Потрошилов поднял голову. На высоте пяти метров, чуть в стороне, болтались чьи-то ноги. Судя по ботинкам сорок седьмого размера, они принадлежали человеку высокого роста. Дальнейшие дедуктивные потуги оказались излишни. С хрустом обломились ветки, и из березового плена собственной персоной выпал Клим Распутин.
Экстремал немного ободрался по дороге, но был бодр и вполне счастлив. Рухнув, как бомба, Клим завопил:
— С первым прыжком! Кайф, да?!
Алик от души открыл рот, чтобы вкратце охарактеризовать всю гамму чувств, вызванных полетом. Телячьего романтического восторга в слове из небольшого количества букв было мало. Примерно с запятую над «И-кратким». Возможно, Потрошилов не родился любителем риска, острых ощущений и медвежьей болезни.
Но в последний момент в горле возник непреодолимый спазм интеллигентности. Не то чтобы экспрессивная лексика не пролезала. Скорее, Альберту Степановичу не хотелось обидеть друга, разочаровать в сокровенном. Ведь он смотрел с такой надеждой! Так хотел, чтобы ему понравилось кувыркаться в небе кверху задницей с мокрыми от страха штанами! Альберт Степанович не любил лгать. Однако в исключительных случаях, таких как ложь тяжелобольному, он делал Это. Спокойно и убедительно. По-мужски.
— Класс! — нервно хихикнул он, чувствуя себя идиотом.
На добродушной физиономии Алика проступили мучительные красные пятна. Но ради дружбы он хихикнул еще раз, показывая, что Потрошиловы имеют мужество. Постоянно и сильно. В извращенных формах. На грани здравого смысла.

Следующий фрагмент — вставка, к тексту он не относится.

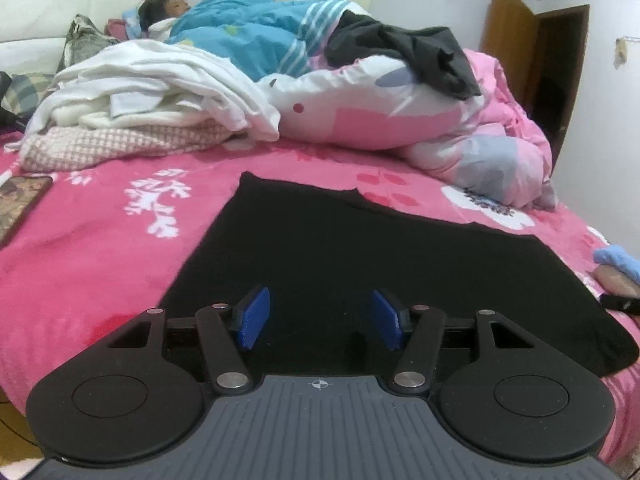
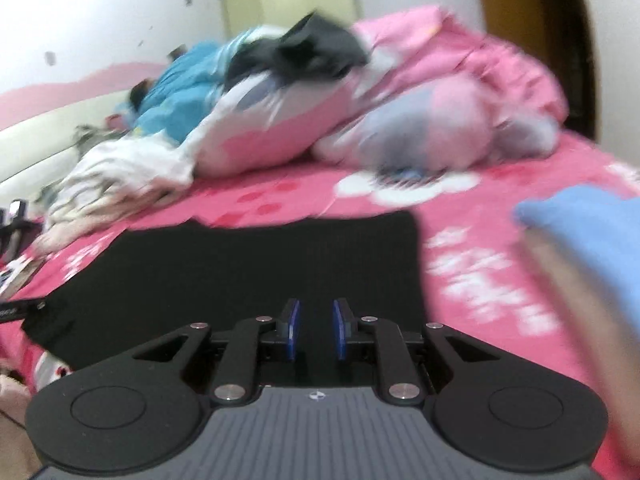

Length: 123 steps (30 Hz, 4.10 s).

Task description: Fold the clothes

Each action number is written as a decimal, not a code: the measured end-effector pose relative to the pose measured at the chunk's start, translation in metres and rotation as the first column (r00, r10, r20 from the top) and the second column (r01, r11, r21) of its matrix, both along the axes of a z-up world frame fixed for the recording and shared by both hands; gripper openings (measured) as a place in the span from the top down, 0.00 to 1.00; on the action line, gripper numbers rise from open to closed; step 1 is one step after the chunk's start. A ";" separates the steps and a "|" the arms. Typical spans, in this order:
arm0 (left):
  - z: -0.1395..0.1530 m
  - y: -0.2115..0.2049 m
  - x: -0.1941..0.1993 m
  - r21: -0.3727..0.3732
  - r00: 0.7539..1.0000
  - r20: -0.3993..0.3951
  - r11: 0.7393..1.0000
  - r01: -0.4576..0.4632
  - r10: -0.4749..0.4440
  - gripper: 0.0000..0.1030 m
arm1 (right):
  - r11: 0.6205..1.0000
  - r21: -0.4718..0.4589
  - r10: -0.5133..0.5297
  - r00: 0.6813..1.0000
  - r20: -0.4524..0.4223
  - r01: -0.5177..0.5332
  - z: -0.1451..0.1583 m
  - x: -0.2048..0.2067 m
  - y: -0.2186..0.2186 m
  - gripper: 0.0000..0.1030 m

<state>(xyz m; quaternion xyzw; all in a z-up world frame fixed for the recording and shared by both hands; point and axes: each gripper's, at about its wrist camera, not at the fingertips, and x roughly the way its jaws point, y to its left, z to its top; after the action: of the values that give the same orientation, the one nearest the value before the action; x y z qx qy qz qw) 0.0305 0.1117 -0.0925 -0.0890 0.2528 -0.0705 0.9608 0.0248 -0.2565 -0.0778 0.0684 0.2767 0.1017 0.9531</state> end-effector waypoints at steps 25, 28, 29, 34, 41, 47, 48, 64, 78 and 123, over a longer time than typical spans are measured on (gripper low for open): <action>-0.023 0.022 -0.007 0.005 0.999 0.044 0.999 0.032 -0.032 0.35 | 0.981 -0.064 -0.190 0.977 -0.092 0.185 0.018 0.120 -0.039 0.86; -0.023 0.019 -0.006 0.011 0.999 0.043 1.000 0.027 -0.027 0.33 | 0.997 -0.011 -0.077 0.988 -0.135 0.076 0.010 0.154 -0.020 0.86; -0.024 0.019 -0.006 0.015 0.999 0.044 0.999 0.028 -0.029 0.33 | 0.998 0.000 -0.063 0.985 -0.158 0.064 0.003 0.169 -0.017 0.86; -0.024 0.021 -0.009 0.026 0.998 0.052 0.999 0.040 -0.041 0.33 | 0.973 -0.039 -0.231 0.956 -0.179 0.228 -0.017 0.219 -0.038 0.88; -0.017 0.023 -0.018 0.006 0.995 0.090 0.999 0.034 -0.034 0.33 | 0.997 -0.035 -0.076 0.991 -0.113 0.073 0.027 0.169 0.009 0.86; -0.020 0.022 -0.024 0.036 0.996 0.081 0.999 0.033 -0.036 0.33 | 0.933 -0.007 0.357 0.924 -0.135 -0.361 0.033 0.164 0.140 0.86; -0.022 0.024 -0.025 0.030 0.996 0.082 0.999 0.034 -0.036 0.33 | 0.915 -0.002 0.400 0.905 -0.143 -0.404 0.030 0.167 0.160 0.86; -0.028 0.045 -0.024 -0.116 0.991 0.103 0.988 0.097 -0.085 0.27 | 0.952 0.101 0.305 0.916 -0.261 -0.288 -0.025 0.268 0.247 0.89; -0.027 0.051 -0.027 -0.165 0.990 0.103 0.980 0.108 -0.091 0.26 | 0.881 0.123 0.473 0.846 -0.246 -0.456 0.008 0.228 0.271 0.86; -0.023 0.045 -0.017 -0.076 0.995 0.076 0.994 0.073 -0.067 0.27 | 0.975 0.103 0.219 0.934 -0.282 -0.197 -0.025 0.266 0.135 0.89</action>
<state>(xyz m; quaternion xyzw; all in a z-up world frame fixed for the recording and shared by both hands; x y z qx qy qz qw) 0.0138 0.1570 -0.1152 -0.1153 0.2176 -0.1174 0.9621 0.2910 -0.1212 -0.1028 0.0876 0.4158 0.2007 0.8827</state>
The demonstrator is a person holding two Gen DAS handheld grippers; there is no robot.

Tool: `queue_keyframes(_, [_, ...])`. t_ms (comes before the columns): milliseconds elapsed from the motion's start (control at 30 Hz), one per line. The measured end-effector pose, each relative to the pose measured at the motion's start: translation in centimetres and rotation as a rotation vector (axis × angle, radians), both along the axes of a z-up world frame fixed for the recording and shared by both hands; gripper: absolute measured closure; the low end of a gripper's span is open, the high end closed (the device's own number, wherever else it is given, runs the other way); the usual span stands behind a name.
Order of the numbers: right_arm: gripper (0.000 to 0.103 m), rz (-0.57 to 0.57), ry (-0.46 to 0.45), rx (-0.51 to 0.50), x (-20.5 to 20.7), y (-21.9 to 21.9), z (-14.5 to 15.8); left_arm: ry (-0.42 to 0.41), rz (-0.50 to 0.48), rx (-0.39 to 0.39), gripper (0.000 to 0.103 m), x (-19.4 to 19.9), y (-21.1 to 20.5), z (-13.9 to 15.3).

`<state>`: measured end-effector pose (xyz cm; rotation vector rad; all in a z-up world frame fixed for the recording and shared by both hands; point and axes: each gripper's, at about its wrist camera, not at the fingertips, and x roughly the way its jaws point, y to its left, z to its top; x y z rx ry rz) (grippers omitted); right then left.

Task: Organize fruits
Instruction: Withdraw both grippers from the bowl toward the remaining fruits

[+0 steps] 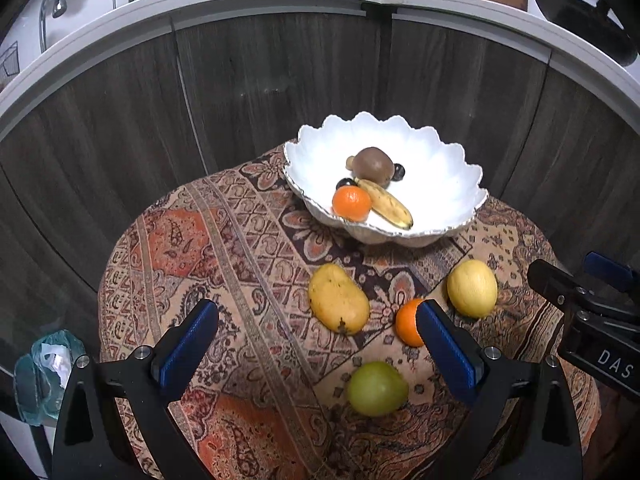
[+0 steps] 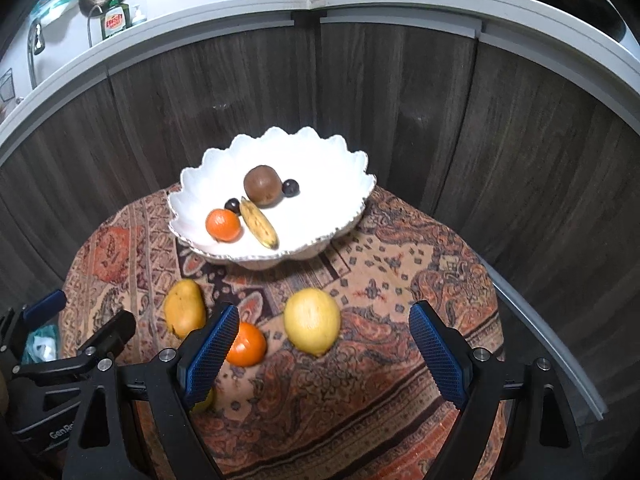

Клим, не замечая тонкой душевной организации Альберта Степановича, снова завопил в восторге от вновь неудавшегося самоубийства:
— Сейчас разберемся, куда попали, и еще раз сиганем!
— Станови-и-ись!!! — прогрохотал над лесом мощнейший бас.
Звуковой волной с берез стряхнуло капли. Они осыпались на землю крупным градом. Комаров смело в радиусе километра. Нежные лютики полегли, как в бурю. Распутин присел от неожиданности. Алик по-прежнему так и сидел на мокрой траве. Поэтому не упал ногами к взрыву. Ужасающий рев вновь потряс девственную природу:
— Ра-авняйсь!!! Смирна-а!!!
Клим вспомнил, с кем он летел в самолете. Оказаться в одном лесу с подобными исчадиями специального назначения было чистым невезением. Даже не хотелось спрашивать дорогу. Наоборот, возникало горячее желание потеряться в дебрях. Подальше от мира, в котором живут гоблины.
Эмоции амоциями, но без информации можно было бродить по лесу до утра. Доктор Распутин нацепил светскую улыбку и крадучись углубился в кусты. За ним на четвереньках отправился Альберт Степанович.